Lucas leaned back, surprised a bit. “Well, I wouldn’t. That’s not really part of an investigation track.”
“I ask because I have an ongoing relationship with Channel Three. They did my biography after the stabbing, and I was on several times, few years ago, when Michael McCannlin got arrested for those child murders.”
Lucas remembered McCannlin, who’d killed three children and wounded two adults in a shooting spree that involved property lines and a kids’ soccer game.
“I don’t…” Lucas began, then, “McCannlin didn’t have anything to do with your case, did he?”
“No, it’s just because of my attack, I’ve been asked to comment on other ones,” she said.
“I’m not looking for television, although Jennifer Carey is an old friend, if you know her,” Lucas said.
“Oh my God, I love her,” Barker said. “So, sure-come on over. When do you want to do it?”
Right now, he’d said. She lived about twenty minutes from Lucas’s house in St. Paul, so he checked out with Weather, climbed into his Porsche 911, and headed across the Mississippi to Bloomington.

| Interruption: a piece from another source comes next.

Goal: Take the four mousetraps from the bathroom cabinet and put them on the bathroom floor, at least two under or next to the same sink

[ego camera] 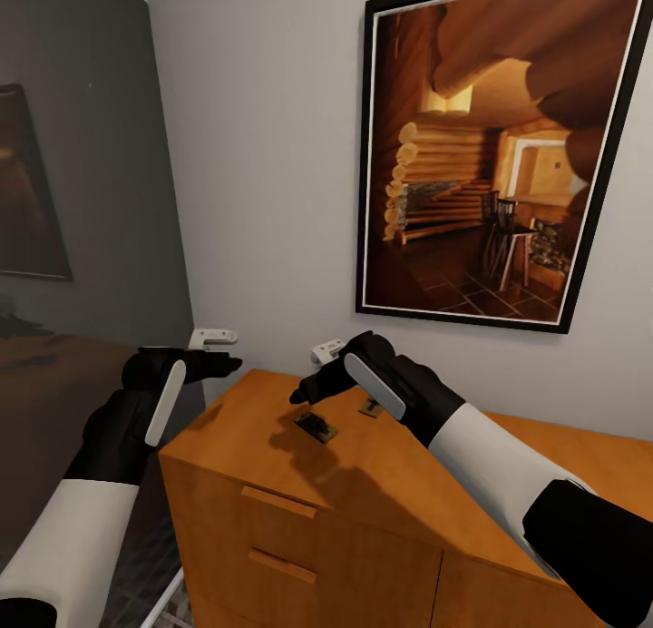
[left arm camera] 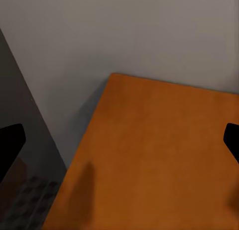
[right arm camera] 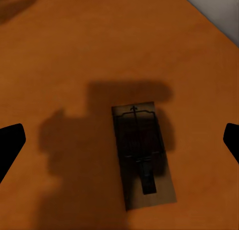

Another warm night, a night like those when the Jones girls were taken, stars drifting through a hazy ski, humidity so thick you could almost drink the air. Lucas flashed back to the night he’d gone dumpster diving, and had come up with the box of clothing that would kill Scrape; the same kind of night.
He took I-494 west past the airport and the Mall of America, through Bloomington, then south, and more west, into a neighborhood of sixties ranch-style houses, many of them still lived in by the original owners: not so many kids around, few bikes or trikes, a single Big Wheel over by a lamppost, looking discarded.